国民皆保険制度の良さが分かる映画

保険がないとどれだけ悲惨かが理解できる映画

日本は国民皆保険制度が敷かれていますが、アメリカを始めとする世界の多くの国、というよりも割合で見るとほとんどの国が、保険加入は任意となっています。
そのため、いざという時に保障がなく、悲惨な状況に陥ることがあるのです。

その様子を描いているのが、「Sicko」という映画で、ドキュメンタリー映画では世界的に有名なマイケル・ムーア監督が作っています。
これはアメリカの悲惨な状況を描いた内容で、救急車を呼んで病院に行ったら、保険会社から救急車を呼ぶ際には前もって連絡しないといけないと言われたり、保険の支払いが受けられないため病院から無理やり追い出されたりした人の実例を取り上げています。
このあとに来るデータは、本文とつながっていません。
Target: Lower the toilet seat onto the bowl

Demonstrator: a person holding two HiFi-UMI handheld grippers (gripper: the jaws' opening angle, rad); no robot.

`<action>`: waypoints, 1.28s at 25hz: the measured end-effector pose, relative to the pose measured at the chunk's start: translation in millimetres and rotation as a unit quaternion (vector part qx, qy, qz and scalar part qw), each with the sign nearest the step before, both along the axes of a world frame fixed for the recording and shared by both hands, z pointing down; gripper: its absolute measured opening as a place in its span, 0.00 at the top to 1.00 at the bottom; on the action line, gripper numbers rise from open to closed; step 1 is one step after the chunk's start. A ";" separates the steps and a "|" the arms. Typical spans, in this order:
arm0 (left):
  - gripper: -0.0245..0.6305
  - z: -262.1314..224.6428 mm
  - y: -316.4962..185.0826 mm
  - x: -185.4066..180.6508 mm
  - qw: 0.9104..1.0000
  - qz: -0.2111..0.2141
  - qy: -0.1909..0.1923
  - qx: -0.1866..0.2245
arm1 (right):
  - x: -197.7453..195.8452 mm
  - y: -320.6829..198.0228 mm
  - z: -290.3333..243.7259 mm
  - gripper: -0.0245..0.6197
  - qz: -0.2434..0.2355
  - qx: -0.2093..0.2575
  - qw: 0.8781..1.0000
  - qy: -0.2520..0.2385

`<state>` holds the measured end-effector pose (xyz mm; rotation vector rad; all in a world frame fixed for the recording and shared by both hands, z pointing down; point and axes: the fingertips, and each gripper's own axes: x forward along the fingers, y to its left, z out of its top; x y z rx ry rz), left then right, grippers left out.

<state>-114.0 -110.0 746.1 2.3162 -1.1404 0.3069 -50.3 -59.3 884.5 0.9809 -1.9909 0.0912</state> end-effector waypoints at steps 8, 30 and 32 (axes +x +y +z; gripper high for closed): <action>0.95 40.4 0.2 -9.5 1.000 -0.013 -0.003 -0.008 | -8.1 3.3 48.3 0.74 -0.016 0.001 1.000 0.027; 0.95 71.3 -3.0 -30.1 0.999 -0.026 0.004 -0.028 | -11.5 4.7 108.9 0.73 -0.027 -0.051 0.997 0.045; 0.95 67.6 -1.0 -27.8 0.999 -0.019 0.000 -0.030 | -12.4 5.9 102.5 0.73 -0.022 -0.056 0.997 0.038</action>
日本にも同じような悲惨な状況を描いた映画があります。
1935年制作と古い映画なのですが、「東京の宿」というタイトルの映画では、医療費を払うことができず、家族が泥棒をしたり挙句の果てに売春をしたりして、何とか病院に通い薬を買うお金を工面するという内容です。
いかに貧しい人が医療費を支払うのに苦労するのかが分かって、身に沁みるような悲しい映画に仕上がっています。

保険の公的加入の意義を教えてくれる映画もある

こうした映画は、医療費というものが非常に高く、保険なしでは一般的な市民だと支払いが難しくなるということを教えてくれます。
しかし、健康な時には医療費のことなどを考えない傾向が強いですし、リスクを過小評価して保険なんていらないと考える人も多いのは事実です。

そこで、「一人息子」という映画は、公的な保険の意義や概念、そして、互いに社会の中では助け合うことが必要という精神を教えてくれています。
この映画では、自分の一人息子が苦労して働き稼いだお金を近所の子供の事故の治療費のために使うというストーリーが描かれています。
そこで、この息子は「困った時はお互い様ですよ。」という言葉を投げかけ、お互いに助け合うという心を持つことの大事さを強調しているのです。

国民皆保険制度の意味とは?

現在日本で実施されている国民皆保険制度とは、基本的にこの「お互い様」という精神から来ています。
すべての日本人もしくは居住者が公的な保険制度に加入して毎月保険料を支払いますが、その分医療費の負担は3割で良いという制度が国民皆保険制度です。

病気やけがをしなければ保険料が無駄になるような気もしますが、自分が支払っている保険料で誰かが助けられているわけです。
そして、自分が治療を必要とする時には、多額の医療費負担を周りの人の支払う保険料でまかなってもらうことができます。
こうした互助精神が国民皆保険制度の目的で、国民の誰もが貧富の差なく等しい医療を受けられるようにしてくれる制度なのです。